### Your goal
Whenever the word "format" appears in a line of the data below, copy that line.

### Data section
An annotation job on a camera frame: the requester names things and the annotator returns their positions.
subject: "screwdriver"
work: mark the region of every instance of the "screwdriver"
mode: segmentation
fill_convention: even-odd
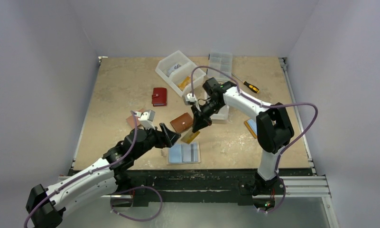
[[[246,82],[246,81],[243,81],[243,80],[241,80],[240,78],[238,78],[236,75],[234,75],[234,73],[232,73],[232,75],[235,77],[235,78],[237,78],[238,80],[240,80],[241,82],[243,82],[243,84],[245,85],[245,86],[247,86],[253,93],[259,93],[260,92],[260,89],[258,89],[255,85],[252,85],[252,84],[250,84],[250,83],[248,83],[248,82]]]

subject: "cable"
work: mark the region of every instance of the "cable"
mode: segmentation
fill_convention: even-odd
[[[158,216],[160,214],[160,212],[162,211],[162,203],[163,203],[163,200],[162,200],[162,196],[160,195],[160,193],[152,188],[152,187],[149,187],[149,186],[138,186],[138,187],[135,187],[135,188],[132,188],[132,189],[128,189],[128,190],[125,190],[125,191],[120,191],[120,192],[116,192],[115,194],[123,194],[123,193],[126,193],[126,192],[129,192],[129,191],[132,191],[132,190],[136,190],[136,189],[149,189],[149,190],[152,190],[154,191],[158,197],[159,197],[159,200],[160,200],[160,206],[159,206],[159,209],[158,211],[156,212],[155,215],[151,216],[150,218],[132,218],[130,216],[127,216],[127,215],[123,215],[121,214],[120,212],[116,211],[111,203],[111,200],[110,200],[110,207],[111,207],[111,212],[114,212],[116,215],[120,215],[126,219],[130,219],[130,220],[133,220],[133,221],[136,221],[136,222],[147,222],[147,221],[151,221],[152,219],[156,218],[156,216]]]
[[[270,210],[270,211],[265,211],[265,213],[271,213],[273,211],[275,211],[276,209],[278,209],[282,203],[283,203],[283,200],[285,200],[285,195],[286,195],[286,186],[285,186],[285,183],[283,182],[283,179],[281,179],[279,177],[279,174],[278,174],[278,166],[279,166],[279,161],[280,161],[280,157],[281,155],[283,155],[283,153],[293,144],[295,144],[295,142],[297,140],[299,140],[301,137],[303,137],[303,135],[305,135],[305,133],[311,128],[311,126],[313,125],[313,123],[315,122],[315,120],[317,119],[317,116],[318,116],[318,108],[315,104],[313,103],[308,103],[308,102],[300,102],[300,103],[293,103],[293,104],[281,104],[281,105],[264,105],[258,101],[255,101],[254,99],[252,99],[251,97],[247,96],[246,94],[243,94],[240,92],[240,87],[239,87],[239,83],[232,77],[230,77],[229,75],[227,75],[226,73],[218,70],[218,69],[215,69],[213,67],[210,67],[210,66],[197,66],[196,68],[194,68],[194,70],[191,72],[191,92],[194,96],[194,85],[193,85],[193,74],[194,74],[194,71],[196,69],[199,69],[199,68],[208,68],[208,69],[211,69],[211,70],[214,70],[214,71],[217,71],[219,73],[221,73],[222,75],[226,76],[227,78],[231,79],[232,81],[234,81],[236,83],[236,86],[237,86],[237,91],[239,92],[239,94],[246,98],[247,100],[257,104],[258,106],[260,107],[263,107],[263,108],[287,108],[287,107],[294,107],[294,106],[301,106],[301,105],[307,105],[307,106],[311,106],[314,108],[314,116],[313,116],[313,119],[311,120],[311,122],[308,124],[308,126],[300,133],[300,135],[298,135],[291,143],[289,143],[288,145],[285,146],[285,148],[283,148],[283,150],[281,152],[279,152],[279,155],[278,155],[278,158],[277,158],[277,161],[275,163],[275,173],[276,173],[276,177],[278,178],[278,180],[281,182],[281,184],[283,185],[283,197],[282,199],[280,200],[280,202],[275,205],[275,207]]]
[[[65,189],[66,187],[68,187],[69,185],[71,185],[72,183],[80,180],[81,178],[83,177],[86,177],[87,175],[91,174],[91,173],[94,173],[96,171],[99,171],[99,170],[102,170],[102,169],[106,169],[106,168],[109,168],[117,163],[119,163],[120,161],[122,161],[124,158],[127,157],[127,155],[131,152],[132,148],[134,147],[134,144],[135,144],[135,141],[137,140],[137,118],[135,117],[135,112],[131,111],[131,115],[132,115],[132,118],[134,118],[134,138],[132,140],[132,144],[130,146],[130,148],[127,150],[127,152],[118,160],[116,160],[115,162],[113,163],[110,163],[108,165],[104,165],[104,166],[101,166],[99,168],[96,168],[96,169],[93,169],[92,171],[88,171],[86,173],[83,173],[77,177],[75,177],[74,179],[70,180],[69,182],[65,183],[64,185],[62,185],[60,188],[58,188],[58,191],[60,190],[63,190]],[[50,193],[47,197],[45,197],[42,201],[40,201],[33,209],[32,211],[29,213],[28,217],[25,219],[25,222],[24,222],[24,228],[28,228],[28,221],[29,219],[33,216],[33,214],[37,211],[37,209],[42,206],[47,200],[49,200],[51,197],[55,196],[57,194],[56,191],[53,191],[52,193]]]

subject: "leather wallet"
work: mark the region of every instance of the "leather wallet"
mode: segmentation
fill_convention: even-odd
[[[191,126],[193,126],[193,118],[190,116],[189,113],[184,113],[183,115],[170,121],[170,124],[177,133],[182,133]]]
[[[145,111],[145,109],[140,109],[138,110],[138,112],[140,113],[143,113]],[[131,129],[134,129],[135,128],[135,124],[134,124],[134,119],[132,118],[132,115],[130,115],[127,119],[126,119],[127,123],[130,125]],[[139,117],[137,117],[137,127],[140,126],[141,123],[139,122]]]
[[[167,89],[163,87],[153,88],[152,105],[166,106],[167,105]]]

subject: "table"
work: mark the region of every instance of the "table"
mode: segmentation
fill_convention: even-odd
[[[103,58],[81,139],[78,144],[74,170],[82,170],[102,157],[111,147],[123,140],[131,128],[126,122],[130,110],[141,108],[156,112],[154,125],[170,121],[185,112],[191,114],[183,99],[155,72],[163,57]],[[208,57],[190,57],[198,66],[208,65]],[[289,89],[277,57],[234,57],[232,71],[243,80],[256,85],[259,94],[241,89],[252,96],[275,104],[291,103]],[[167,88],[167,106],[153,107],[154,87]],[[197,98],[204,97],[201,87],[195,89]],[[287,109],[295,135],[300,134],[293,108]],[[229,110],[227,123],[216,123],[201,130],[195,141],[200,143],[201,163],[167,165],[161,150],[153,148],[137,159],[131,169],[229,169],[257,168],[262,149],[244,125],[248,116],[234,108]],[[282,156],[280,168],[307,168],[306,148],[296,142]]]

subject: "yellow and black screwdriver handle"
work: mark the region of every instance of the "yellow and black screwdriver handle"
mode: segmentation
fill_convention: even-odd
[[[259,93],[260,92],[260,89],[258,89],[255,85],[252,85],[252,84],[250,84],[250,83],[248,83],[248,82],[243,82],[243,84],[245,85],[245,86],[247,86],[253,93]]]

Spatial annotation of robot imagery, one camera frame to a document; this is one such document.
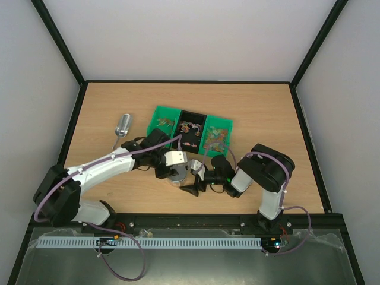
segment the white wall
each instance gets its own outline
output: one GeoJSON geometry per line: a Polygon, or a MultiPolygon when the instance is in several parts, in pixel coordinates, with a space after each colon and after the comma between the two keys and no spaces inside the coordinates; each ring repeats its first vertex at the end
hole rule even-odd
{"type": "Polygon", "coordinates": [[[45,0],[86,79],[290,81],[335,0],[45,0]]]}
{"type": "Polygon", "coordinates": [[[78,84],[30,1],[0,2],[0,284],[56,163],[78,84]]]}
{"type": "Polygon", "coordinates": [[[380,271],[379,1],[349,1],[297,88],[366,284],[380,271]]]}

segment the robotic arm
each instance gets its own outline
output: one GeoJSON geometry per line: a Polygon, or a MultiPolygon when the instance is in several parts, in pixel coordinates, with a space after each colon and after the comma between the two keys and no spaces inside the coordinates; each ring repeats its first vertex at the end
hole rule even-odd
{"type": "MultiPolygon", "coordinates": [[[[46,200],[41,208],[42,213],[55,227],[64,226],[71,221],[86,221],[112,227],[112,216],[116,215],[112,207],[105,201],[82,199],[82,194],[112,176],[141,166],[154,168],[156,178],[164,179],[177,175],[175,166],[187,165],[188,162],[185,152],[170,151],[165,146],[148,151],[169,140],[159,129],[155,129],[141,143],[137,143],[140,139],[142,138],[127,141],[111,154],[81,166],[64,169],[57,164],[51,167],[33,201],[39,205],[58,182],[78,172],[46,200]]],[[[259,225],[269,231],[282,215],[284,189],[295,164],[284,154],[261,144],[257,144],[251,151],[253,155],[243,157],[237,164],[237,172],[223,155],[211,159],[212,170],[208,170],[198,160],[190,161],[189,168],[195,175],[194,184],[181,189],[198,196],[199,191],[206,191],[207,185],[222,185],[228,195],[240,197],[255,181],[263,188],[262,204],[258,212],[259,225]]]]}

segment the white perforated rail
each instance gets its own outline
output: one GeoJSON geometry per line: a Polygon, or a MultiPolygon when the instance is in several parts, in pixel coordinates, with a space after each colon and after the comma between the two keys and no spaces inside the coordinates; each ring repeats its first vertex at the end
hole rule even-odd
{"type": "MultiPolygon", "coordinates": [[[[100,237],[41,237],[37,248],[97,248],[100,237]]],[[[136,240],[146,249],[261,249],[258,237],[138,237],[136,240]]],[[[108,242],[102,248],[137,248],[124,237],[108,242]]]]}

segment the white panel
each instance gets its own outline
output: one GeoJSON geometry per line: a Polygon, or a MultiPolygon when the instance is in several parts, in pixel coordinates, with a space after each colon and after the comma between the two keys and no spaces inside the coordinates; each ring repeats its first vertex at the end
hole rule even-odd
{"type": "Polygon", "coordinates": [[[291,80],[335,0],[45,0],[86,79],[291,80]]]}
{"type": "Polygon", "coordinates": [[[78,84],[31,1],[0,2],[0,284],[56,163],[78,84]]]}
{"type": "Polygon", "coordinates": [[[379,10],[379,1],[349,1],[298,88],[366,284],[380,280],[379,10]]]}

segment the wooden tabletop
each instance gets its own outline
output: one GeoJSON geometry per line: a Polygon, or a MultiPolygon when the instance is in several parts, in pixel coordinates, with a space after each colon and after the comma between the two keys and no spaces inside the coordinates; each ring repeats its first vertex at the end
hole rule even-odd
{"type": "MultiPolygon", "coordinates": [[[[65,167],[76,166],[111,152],[120,116],[133,121],[124,141],[147,135],[157,105],[233,120],[230,146],[237,159],[261,143],[288,155],[296,164],[284,206],[301,205],[323,213],[314,175],[288,85],[90,83],[75,127],[65,167]]],[[[201,155],[188,153],[201,160],[201,155]]],[[[227,159],[233,164],[230,154],[227,159]]],[[[256,213],[262,189],[252,184],[240,198],[207,189],[195,197],[156,179],[154,170],[134,170],[95,186],[84,198],[105,200],[119,213],[256,213]]],[[[293,210],[289,213],[301,213],[293,210]]]]}

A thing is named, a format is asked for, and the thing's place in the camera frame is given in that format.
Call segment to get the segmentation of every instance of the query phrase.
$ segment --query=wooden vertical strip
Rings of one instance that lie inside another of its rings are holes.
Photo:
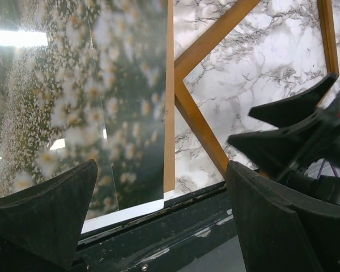
[[[329,73],[339,76],[332,0],[317,0],[318,15],[324,45],[326,68]]]
[[[175,94],[176,108],[188,123],[219,172],[225,178],[227,163],[229,161],[227,155],[180,78],[175,78]]]
[[[165,93],[164,192],[175,189],[175,93],[173,0],[168,0]]]
[[[184,79],[260,2],[238,0],[175,60],[175,77]]]

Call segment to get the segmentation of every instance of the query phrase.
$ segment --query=glass panel
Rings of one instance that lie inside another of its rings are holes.
[[[84,2],[0,0],[0,197],[94,159],[91,219],[118,204]]]
[[[97,1],[91,35],[120,209],[163,198],[167,1]]]

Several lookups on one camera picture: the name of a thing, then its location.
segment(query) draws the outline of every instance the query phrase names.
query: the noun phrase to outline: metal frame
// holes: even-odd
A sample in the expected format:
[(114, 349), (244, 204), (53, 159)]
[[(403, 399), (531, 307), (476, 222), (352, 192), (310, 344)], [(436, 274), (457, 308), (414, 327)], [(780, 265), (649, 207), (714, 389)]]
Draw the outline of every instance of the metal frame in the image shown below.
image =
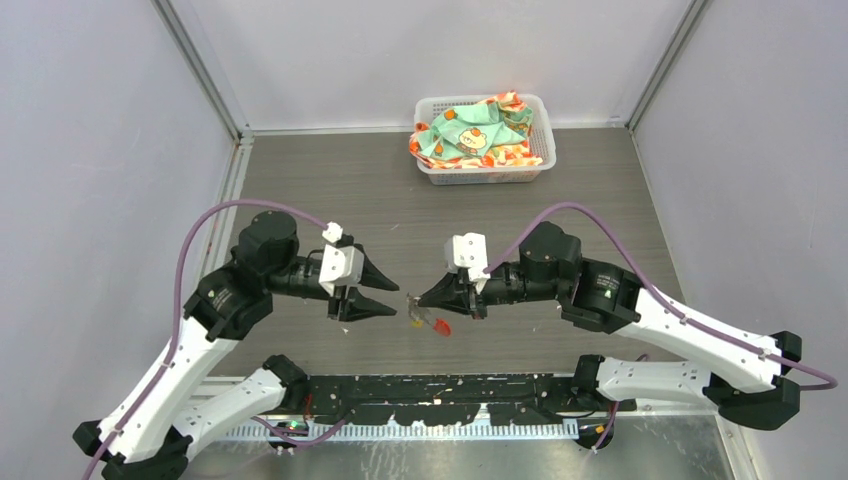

### Result
A thing is named, a format is asked for, and the thing's place in the camera frame is given in that format.
A sample in the expected format:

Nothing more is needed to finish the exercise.